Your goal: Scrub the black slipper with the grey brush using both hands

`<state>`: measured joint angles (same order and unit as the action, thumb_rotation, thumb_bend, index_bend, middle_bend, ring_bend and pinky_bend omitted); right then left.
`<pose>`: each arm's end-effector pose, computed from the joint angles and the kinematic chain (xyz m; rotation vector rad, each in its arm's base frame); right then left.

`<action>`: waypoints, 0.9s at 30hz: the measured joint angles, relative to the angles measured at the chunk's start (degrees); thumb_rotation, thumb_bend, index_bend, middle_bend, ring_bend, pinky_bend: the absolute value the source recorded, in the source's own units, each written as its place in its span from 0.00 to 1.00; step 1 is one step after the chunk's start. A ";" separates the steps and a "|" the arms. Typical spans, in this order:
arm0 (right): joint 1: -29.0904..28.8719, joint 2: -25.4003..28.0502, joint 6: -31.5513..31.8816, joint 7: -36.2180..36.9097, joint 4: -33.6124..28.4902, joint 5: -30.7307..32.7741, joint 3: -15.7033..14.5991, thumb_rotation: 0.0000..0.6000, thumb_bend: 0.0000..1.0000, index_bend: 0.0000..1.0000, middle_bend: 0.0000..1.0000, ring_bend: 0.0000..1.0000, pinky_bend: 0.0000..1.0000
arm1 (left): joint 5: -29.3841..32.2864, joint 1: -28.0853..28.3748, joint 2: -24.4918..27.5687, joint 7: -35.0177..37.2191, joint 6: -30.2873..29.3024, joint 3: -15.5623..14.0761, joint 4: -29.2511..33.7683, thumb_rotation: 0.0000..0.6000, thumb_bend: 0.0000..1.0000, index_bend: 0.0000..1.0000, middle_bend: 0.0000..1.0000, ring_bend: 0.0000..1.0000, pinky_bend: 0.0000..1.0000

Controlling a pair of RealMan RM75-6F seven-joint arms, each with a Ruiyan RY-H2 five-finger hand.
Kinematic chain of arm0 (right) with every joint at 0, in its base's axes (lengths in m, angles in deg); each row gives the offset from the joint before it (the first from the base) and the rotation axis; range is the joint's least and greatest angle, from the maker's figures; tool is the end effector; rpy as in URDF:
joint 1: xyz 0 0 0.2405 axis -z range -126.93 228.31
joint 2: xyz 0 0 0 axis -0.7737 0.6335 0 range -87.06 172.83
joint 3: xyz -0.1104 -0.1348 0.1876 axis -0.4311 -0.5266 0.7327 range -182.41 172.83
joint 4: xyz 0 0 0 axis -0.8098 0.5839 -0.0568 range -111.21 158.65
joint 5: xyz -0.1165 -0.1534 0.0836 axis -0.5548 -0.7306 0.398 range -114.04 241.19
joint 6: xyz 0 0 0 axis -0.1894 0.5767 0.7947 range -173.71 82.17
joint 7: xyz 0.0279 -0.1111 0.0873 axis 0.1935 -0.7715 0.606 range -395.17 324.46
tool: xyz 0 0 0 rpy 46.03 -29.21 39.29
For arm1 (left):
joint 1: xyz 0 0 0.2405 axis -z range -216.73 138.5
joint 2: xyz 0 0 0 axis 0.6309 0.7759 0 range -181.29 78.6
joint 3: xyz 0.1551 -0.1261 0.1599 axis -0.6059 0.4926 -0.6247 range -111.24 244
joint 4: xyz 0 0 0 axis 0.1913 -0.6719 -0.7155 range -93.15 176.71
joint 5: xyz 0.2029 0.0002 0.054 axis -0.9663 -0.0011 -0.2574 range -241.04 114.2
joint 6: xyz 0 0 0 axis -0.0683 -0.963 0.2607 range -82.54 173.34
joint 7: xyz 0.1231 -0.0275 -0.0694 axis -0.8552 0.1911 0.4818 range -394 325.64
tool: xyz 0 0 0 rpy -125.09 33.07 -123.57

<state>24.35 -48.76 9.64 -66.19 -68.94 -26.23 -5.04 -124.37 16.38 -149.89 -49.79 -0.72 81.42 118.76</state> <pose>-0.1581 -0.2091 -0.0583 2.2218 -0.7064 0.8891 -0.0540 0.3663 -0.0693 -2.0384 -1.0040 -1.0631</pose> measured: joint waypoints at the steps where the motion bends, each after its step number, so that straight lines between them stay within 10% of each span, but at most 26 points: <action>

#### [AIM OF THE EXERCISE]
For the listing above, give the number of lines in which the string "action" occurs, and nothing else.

#### [ANSWER BOX]
3